Among the French was a young man who had been adopted by an Iroquois chief, and who spoke the language fluently. He now told his Indian father that it had been revealed to him in a dream that he would soon die unless the spirits were appeased by one of these magic feasts. Dreams were the oracles of the Iroquois, and woe to those who slighted them. A day was named for the sacred festivity. The fathers killed their hogs to meet, the occasion, and, that nothing might be wanting, they ransacked their stores for all that might give piquancy to the entertainment. It took place in the evening of the 20th of March, apparently in a large enclosure outside the palisade surrounding the mission-house. Here, while blazing fires or glaring pine-knots shed their glow on the wild assemblage, Frenchmen and Iroquois joined in the dance, or vied with each other in games of agility and skill. The politic fathers offered prizes to the winners, and the Indians entered with zest into the sport, the better, perhaps, to hide their treachery and hoodwink their intended victims; for they little suspected that a subtlety, deeper this time than their own, was at work to countermine them. Here, too, were the French musicians; and drum, trumpet, and cymbal lent their clangor to the din of shouts and laughter. Thus the evening wore on, till at length the serious labors of the feast began. The kettles were brought in, and their steaming contents ladled into the wooden bowls which each provident guest had brought with him. Seated gravely in a ring, they fell to their work. It was a point of high conscience not to flinch from duty on these solemn occasions; and though they might burn the young man to-morrow, they would gorge themselves like vultures in his behoof to-day.

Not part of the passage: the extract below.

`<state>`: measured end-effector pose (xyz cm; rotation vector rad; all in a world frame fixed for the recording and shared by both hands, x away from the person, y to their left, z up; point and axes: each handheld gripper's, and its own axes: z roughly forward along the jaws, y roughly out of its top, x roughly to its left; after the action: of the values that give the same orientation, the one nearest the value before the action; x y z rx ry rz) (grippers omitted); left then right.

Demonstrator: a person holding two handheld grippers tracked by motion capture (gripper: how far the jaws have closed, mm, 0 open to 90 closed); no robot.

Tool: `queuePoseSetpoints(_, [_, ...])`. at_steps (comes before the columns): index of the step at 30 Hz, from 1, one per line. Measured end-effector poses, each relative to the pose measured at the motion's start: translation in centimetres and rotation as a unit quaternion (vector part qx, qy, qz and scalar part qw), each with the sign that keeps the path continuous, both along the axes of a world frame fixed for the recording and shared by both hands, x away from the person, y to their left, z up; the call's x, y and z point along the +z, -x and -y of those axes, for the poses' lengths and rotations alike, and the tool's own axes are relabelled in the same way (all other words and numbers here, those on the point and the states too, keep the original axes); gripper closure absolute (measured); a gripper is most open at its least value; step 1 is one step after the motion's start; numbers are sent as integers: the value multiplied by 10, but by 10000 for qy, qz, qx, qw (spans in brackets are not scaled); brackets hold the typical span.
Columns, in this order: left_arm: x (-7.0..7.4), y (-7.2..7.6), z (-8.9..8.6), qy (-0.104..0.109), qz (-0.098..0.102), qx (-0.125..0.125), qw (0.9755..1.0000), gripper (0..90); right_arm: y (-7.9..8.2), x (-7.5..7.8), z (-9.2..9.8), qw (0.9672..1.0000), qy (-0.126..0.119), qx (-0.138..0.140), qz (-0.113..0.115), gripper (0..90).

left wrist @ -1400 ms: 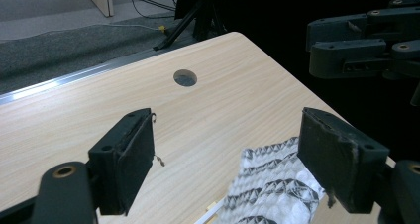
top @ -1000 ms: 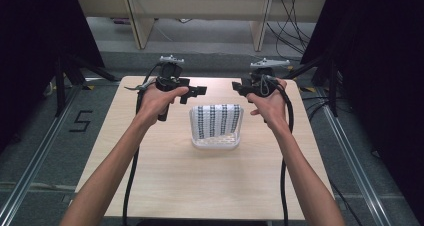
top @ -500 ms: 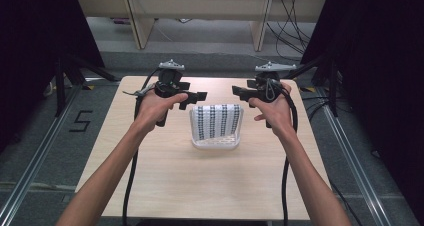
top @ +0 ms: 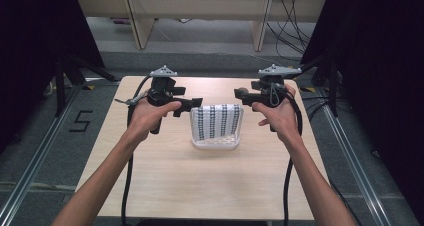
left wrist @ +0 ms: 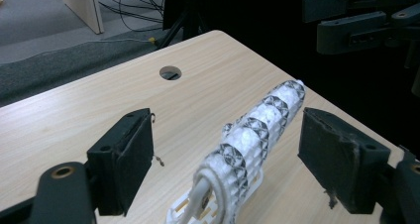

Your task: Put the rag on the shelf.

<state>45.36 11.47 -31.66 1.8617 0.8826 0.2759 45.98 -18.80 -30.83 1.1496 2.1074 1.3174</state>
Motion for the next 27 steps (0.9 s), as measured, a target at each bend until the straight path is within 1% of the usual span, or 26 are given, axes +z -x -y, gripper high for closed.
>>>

Meantime, while the musicians strained their lungs and their arms to drown all other sounds, a band of anxious Frenchmen, in the darkness of the cloudy night, with cautious tread and bated breath, carried the boats from the rear of the mission-house down to the border of the lake. It was near eleven o’clock. The miserable guests were choking with repletion. They prayed the young Frenchman to dispense them from further surfeit. “Will you suffer me to die?” he asked, in piteous tones. They bent to their task again, but Nature soon reached her utmost limit; and they sat helpless as a conventicle of gorged turkey-buzzards, without the power possessed by those unseemly birds to rid themselves of the burden. “That will do,” said the young man; “you have eaten enough; my life is saved. Now you can sleep till we come in the morning to waken you for prayers.” [1] And one of his companions played soft airs on a violin to lull them to repose. Soon all were asleep, or in a lethargy akin to sleep. The few remaining Frenchmen now silently withdrew and cautiously descended to the shore, where their comrades, already embarked, lay on their oars anxiously awaiting them. Snow was falling fast as they pushed out upon the murky waters. The ice of the winter had broken up, but recent frosts had glazed the surface with a thin crust. The two boats led the way, and the canoes followed in their wake, while men in the bows of the foremost boat broke the ice with clubs as they advanced. They reached the outlet and rowed swiftly down the dark current of the Oswego. When day broke, Lake Onondaga was far behind, and around them was the leafless, lifeless forest.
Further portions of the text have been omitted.